A healthy obsession with the right chocolate
Given most people’s fondness for sweet tastes, something that I am frequently asked about is sweet-tasting but healthy snacks and/or treats. Fruit, of course, is usually the first response but that is often rebuffed mainly because of the perception that fruit is not enough of a treat! You might be surprised to hear that there are some healthy treats out there that do not require slavish commitment to nonsense like the “low fat” or “light” snack option. Dark chocolate while perhaps not everybody’s first choice, is a healthy alternative and is an excellent treat or dessert if you are looking for something healthy to satisfy your sweet tooth.
Healthy chocolate, you say?
The main ingredient in dark chocolate is called cocoa, which is derived from the cocoa tree, (also known as cacao) a tree that grows in tropical climates. Cocoa is an excellent source of flavanols and procyanidins (also known as epicatechin and catechin) which are major classes of antioxidants. Research suggests that these antioxidants offer numerous health benefits to the body, including helping to protect the body’s cells from the damaging effects of inflammation and free radicals. Excessive inflammation and free radical production have been linked with a number of lifestyle-related chronic diseases.

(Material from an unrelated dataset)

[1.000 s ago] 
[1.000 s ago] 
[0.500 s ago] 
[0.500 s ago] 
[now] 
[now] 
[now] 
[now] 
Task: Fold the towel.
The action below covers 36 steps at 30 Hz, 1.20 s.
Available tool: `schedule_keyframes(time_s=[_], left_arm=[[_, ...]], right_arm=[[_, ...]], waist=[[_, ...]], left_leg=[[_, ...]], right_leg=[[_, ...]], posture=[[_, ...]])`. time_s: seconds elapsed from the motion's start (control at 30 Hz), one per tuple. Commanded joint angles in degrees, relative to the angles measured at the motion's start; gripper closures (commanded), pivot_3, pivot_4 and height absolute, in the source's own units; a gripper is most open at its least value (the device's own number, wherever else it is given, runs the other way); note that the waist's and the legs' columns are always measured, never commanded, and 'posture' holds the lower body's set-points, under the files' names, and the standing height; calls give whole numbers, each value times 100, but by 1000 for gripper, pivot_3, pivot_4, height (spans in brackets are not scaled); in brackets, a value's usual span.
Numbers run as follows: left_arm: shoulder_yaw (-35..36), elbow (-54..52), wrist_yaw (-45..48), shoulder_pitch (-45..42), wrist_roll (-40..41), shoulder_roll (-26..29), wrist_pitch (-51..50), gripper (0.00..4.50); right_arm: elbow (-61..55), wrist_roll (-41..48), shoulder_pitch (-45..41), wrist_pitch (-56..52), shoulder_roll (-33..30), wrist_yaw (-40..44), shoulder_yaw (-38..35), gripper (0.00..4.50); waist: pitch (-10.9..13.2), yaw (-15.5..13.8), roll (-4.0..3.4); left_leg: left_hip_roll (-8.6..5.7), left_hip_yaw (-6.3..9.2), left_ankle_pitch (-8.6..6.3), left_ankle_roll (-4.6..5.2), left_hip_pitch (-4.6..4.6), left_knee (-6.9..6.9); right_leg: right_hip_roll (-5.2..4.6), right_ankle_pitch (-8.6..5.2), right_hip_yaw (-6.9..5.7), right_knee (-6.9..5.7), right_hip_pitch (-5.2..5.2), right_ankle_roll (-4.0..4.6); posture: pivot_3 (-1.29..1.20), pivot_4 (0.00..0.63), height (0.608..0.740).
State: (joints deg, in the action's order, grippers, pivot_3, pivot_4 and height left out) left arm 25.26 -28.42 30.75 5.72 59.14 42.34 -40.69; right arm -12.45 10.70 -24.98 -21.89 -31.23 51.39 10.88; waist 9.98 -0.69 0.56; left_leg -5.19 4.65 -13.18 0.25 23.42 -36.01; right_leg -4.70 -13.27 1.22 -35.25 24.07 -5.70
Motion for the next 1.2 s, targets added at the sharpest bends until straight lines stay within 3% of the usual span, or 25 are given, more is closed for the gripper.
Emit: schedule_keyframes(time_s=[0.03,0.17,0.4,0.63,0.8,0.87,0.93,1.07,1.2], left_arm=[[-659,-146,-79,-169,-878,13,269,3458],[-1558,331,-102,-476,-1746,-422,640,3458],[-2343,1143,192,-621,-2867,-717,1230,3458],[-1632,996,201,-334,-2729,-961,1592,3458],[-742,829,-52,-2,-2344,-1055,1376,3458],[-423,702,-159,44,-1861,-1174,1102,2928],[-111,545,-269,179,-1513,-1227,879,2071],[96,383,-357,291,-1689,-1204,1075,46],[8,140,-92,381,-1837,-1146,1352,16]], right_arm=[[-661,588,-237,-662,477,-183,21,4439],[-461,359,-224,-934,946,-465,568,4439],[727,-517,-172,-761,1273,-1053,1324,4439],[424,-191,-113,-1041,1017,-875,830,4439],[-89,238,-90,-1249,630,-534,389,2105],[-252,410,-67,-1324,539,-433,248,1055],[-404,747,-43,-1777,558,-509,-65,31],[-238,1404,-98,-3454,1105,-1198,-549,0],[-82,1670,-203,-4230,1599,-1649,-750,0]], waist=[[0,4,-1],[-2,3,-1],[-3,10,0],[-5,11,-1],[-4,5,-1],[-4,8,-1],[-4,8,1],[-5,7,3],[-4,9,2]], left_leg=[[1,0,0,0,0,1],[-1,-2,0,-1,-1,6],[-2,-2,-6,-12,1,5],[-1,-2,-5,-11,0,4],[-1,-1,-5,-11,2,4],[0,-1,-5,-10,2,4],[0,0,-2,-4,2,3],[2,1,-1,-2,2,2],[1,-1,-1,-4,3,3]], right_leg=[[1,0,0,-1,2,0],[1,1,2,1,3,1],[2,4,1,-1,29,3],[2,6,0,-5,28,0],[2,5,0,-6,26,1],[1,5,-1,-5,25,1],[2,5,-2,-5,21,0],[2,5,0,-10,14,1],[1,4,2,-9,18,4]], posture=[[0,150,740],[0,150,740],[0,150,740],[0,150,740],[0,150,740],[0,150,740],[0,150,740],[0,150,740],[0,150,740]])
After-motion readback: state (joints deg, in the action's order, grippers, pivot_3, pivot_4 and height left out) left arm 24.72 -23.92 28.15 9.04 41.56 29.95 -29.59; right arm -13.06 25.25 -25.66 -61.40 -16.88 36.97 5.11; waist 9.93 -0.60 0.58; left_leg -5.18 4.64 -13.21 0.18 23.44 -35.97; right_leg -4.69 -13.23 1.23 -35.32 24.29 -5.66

Daily consumption of dark chocolate is linked to lowering the risk of cardiovascular disease, reducing blood pressure and decreasing LDL (“bad”) cholesterol. Dark chocolate is lower in sugar than most other treats and chocolate varieties, which is what you want in a snack or treat. Also, the fat in a bar of dark chocolate consists mainly of oleic acid and stearic acid. It is now well established that not all fats are created equal and shouldn’t all be considered unhealthy. In fact, oleic acid can actually help reduce the amount of LDL cholesterol in your blood, while stearic acid is considered a neutral fatty acid and won’t raise or lower your cholesterol level. This is good news for anyone with concerns about their cardiovascular or heart health. It is important to mention that the benefits of dark chocolate are only likely to be found from bars with a minimum of 70% cocoa content.
Having a healthy dark chocolate snack
Dark chocolate can be eaten in a variety of ways. Try a square with your next cup of tea, or consume as a snack with nuts and seeds. Grating a couple of squares and mixing with yoghurt or adding to snack bars is another possibility. Because of the rich and intense taste, dark chocolate is an excellent way to manage cravings for sweet foods and usually you don’t need much more than a couple of squares to feel satisfied. I regularly use it in my @daveynutrition treat and dessert recipes if you are looking for even more healthy snack ideas.
Although the benefits of dark chocolate are established, it’s not a case of more is better. Nor is it the case that dark chocolate magically turns an unhealthy food into a healthy variety – think biscuits and muffins! To get the maximum benefits of chocolate for the fewest calories, eat dark chocolate varieties that have a high percentage of cocoa and limit your intake to 2-3 large squares daily (roughly 20- 30 grams). Research has shown that as little as 6 g of dark chocolate daily is enough to offer benefits to your health. Dark chocolate is high in calories and consuming too many calories daily is likely to lead to an increase in body fat, which has negative consequences for your health.
Choosing the right type
There are a huge variety of dark chocolate options on the market. For me, the best ones have a cocoa content >80%, and have a low sugar content (less than 5 g of sugar per 40 g). Dark chocolate can be an acquired taste given the natural bitterness of cocoa. So if you initially find this taste too strong, start with a cocoa content of 70% and as you become accustomed to the flavour, gradually increase the percentage of the type you choose. Aim to eventually getup to 90 or 95 % pure cocoa if you can. Good quality dark chocolate usually costs more than €2.50 per 100 g. There are some cheap forms of dark chocolate, which are not pure forms of dark chocolate, meaning they contain added sugar and cheap industrial oils that should be minimised in the diet.
Although dark chocolate is a healthy option, due to the high calorie content, it is still something to have every now and then as a treat rather than a go-to food when hungry. When used appropriately dark chocolate fits wonderfully into a balanced diet. It doubles up as a great versatile treat/dessert and a food that supports optimum health and well-being – just know when to stop. Always remember, fridge pickers wear big knickers.